By complex learning we mean that an organism (not just humans) learns
mental representations of the world as they go about it, and then operate on those
representations instead of the world itself. Sometimes this will mean a mental
representation of stimuli or events, but often something more complex like a map of the
environment or an abstract concept like the notion of cause. As the cognitive
psychologists have pointed out, some notion of mental events seems necessary for
explaining some of the research findings in the area of learning.
Insight Learning
The behaviorists had characterized learning as a rather slow process of trial and
error, as associations between stimuli and between stimuli and responses were built up.
However, we know that animals, and especially us, don’t always learn that way.
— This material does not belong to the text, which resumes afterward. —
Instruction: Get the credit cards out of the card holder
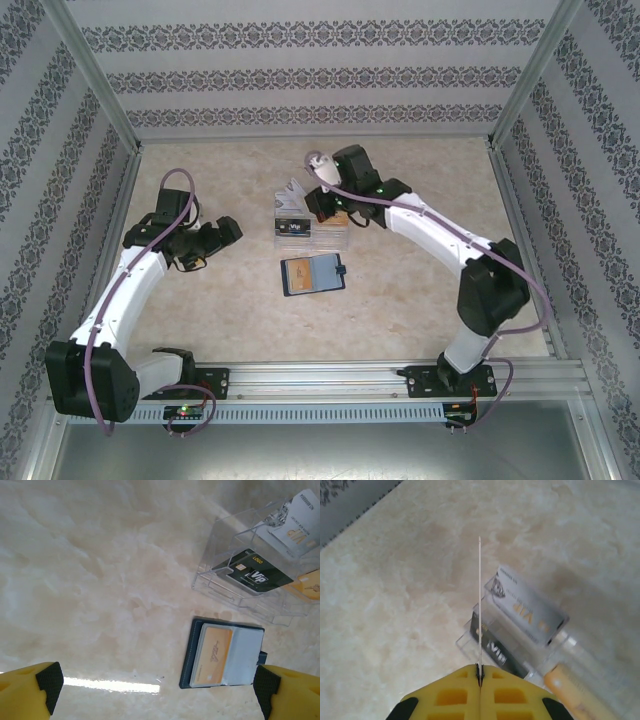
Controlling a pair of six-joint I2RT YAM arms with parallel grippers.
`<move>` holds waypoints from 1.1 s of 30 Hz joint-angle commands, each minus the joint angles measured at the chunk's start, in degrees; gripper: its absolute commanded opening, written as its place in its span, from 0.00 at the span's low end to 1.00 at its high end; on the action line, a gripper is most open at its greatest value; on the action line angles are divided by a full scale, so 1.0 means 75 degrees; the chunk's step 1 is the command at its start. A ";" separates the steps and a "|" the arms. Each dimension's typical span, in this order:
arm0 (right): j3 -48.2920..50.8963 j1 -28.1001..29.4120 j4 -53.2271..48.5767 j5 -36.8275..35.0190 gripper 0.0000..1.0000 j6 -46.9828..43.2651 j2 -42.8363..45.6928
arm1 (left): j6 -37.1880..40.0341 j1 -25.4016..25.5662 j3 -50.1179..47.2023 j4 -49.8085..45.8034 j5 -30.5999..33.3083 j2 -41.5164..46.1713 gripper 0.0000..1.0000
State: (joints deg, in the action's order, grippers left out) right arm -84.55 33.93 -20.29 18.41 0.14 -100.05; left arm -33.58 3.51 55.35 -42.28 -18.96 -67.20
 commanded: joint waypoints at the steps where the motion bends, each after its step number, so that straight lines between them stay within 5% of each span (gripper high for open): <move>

Have
you ever been stuck on a problem, turn your back on it for a while, and then suddenly
realize the solution? This is called insight learning. Something comes together and we
have an “ah ha!” experience.
Wolfgang Köhler nicely demonstrated this process in the 1920’s in his work with
chimpanzees and problem solving.
It seems that there are two phases to complex learning. First, we arrive at a
solution by the application of a problem-solving method. Second, we store that solution
in our memory and retrieve it whenever a similar problem situation presents itself.
It also seems in actual learning situations that prior beliefs are important for
directing our attention and determining what is learned.